Sul sito DREAM – Drug Resource Enhancement against AIDS and Malnutrition, il programma di cura dell’AIDS avviato e gestito dalla Comunità di Sant’Egidio in dieci paesi africani – si può leggere la storia di Fanta e delle sue figlie.
Guineana, di Conakry, Fanta aveva incontrato DREAM nel 2008. Giovanissima, incinta e sieropositiva, era convinta di essere ormai condannata a morte, e con lei le bambine – due gemelline, si sarebbe scoperto – che portava in grembo. Ma qualcuno, al centro di cura, le aveva detto che era possibile curarsi, non morire, far nascere figli sani. E così sarebbe stato.
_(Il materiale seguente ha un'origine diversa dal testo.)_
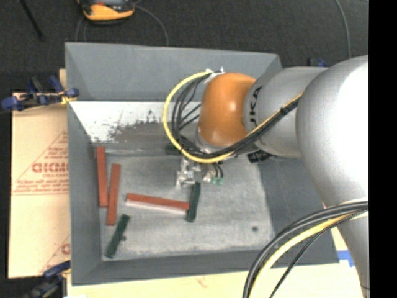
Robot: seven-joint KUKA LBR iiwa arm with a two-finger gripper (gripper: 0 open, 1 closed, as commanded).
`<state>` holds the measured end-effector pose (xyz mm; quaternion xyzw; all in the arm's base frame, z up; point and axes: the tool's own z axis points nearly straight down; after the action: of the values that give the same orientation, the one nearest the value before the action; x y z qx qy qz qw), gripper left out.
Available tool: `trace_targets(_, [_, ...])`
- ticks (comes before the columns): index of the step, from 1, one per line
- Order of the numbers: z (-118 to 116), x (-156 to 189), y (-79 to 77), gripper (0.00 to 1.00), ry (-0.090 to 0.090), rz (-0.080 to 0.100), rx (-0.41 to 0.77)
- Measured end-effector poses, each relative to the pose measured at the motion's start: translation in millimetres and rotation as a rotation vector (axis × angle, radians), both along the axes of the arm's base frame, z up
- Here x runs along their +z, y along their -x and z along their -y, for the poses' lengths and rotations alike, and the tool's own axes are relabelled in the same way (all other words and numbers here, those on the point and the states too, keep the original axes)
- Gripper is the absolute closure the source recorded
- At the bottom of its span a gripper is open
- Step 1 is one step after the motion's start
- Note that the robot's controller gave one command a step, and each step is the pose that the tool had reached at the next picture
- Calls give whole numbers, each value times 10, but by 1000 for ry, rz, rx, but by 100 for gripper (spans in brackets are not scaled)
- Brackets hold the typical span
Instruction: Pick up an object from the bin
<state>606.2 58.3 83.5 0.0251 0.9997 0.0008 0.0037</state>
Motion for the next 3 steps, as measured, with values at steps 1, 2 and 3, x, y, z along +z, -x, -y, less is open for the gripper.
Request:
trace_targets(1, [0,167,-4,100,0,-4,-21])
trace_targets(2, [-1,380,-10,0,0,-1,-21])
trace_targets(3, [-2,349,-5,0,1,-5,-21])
La storia di Fanta è simile a quella di tante altre donne, a Conakry e altrove, che nell’amicizia e nella fiducia con gli operatori e gli attivisti DREAM hanno riscoperto la possibilità di un futuro, una speranza che si è rivelata generatrice di riscatto e di vita. Per sé, per i propri cari, ma anche per chi ha avuto la fortuna di incrociare il movimento espresso dal Programma, Je DREAM nei paesi francofoni, I DREAM in quelli anglofoni, Eu DREAM in quelli lusofoni.
A Conakry, per esempio, in un clima di grande sintonia tra cristiani e musulmani, Je DREAM ha scelto di mettersi al servizio dei più poveri.
Le donne di Je DREAM Conakry visitano regolarmente, ogni due settimane, la prigione di Coyah, a una cinquantina di km dal centro di cura, che ospita 90 giovani tra i 14 e i 25 anni. I prigionieri sono rinchiusi in un’unica, angusta stanza, con un solo bagno e pochi fori per l’aria posti in alto. Je DREAM è come un’altra famiglia per questi giovani prigionieri, li sostiene, li consola, porta loro quel che può essere utile in carcere, li prepara a un reinserimento aperto e fiducioso nella società una volta scontata la pena.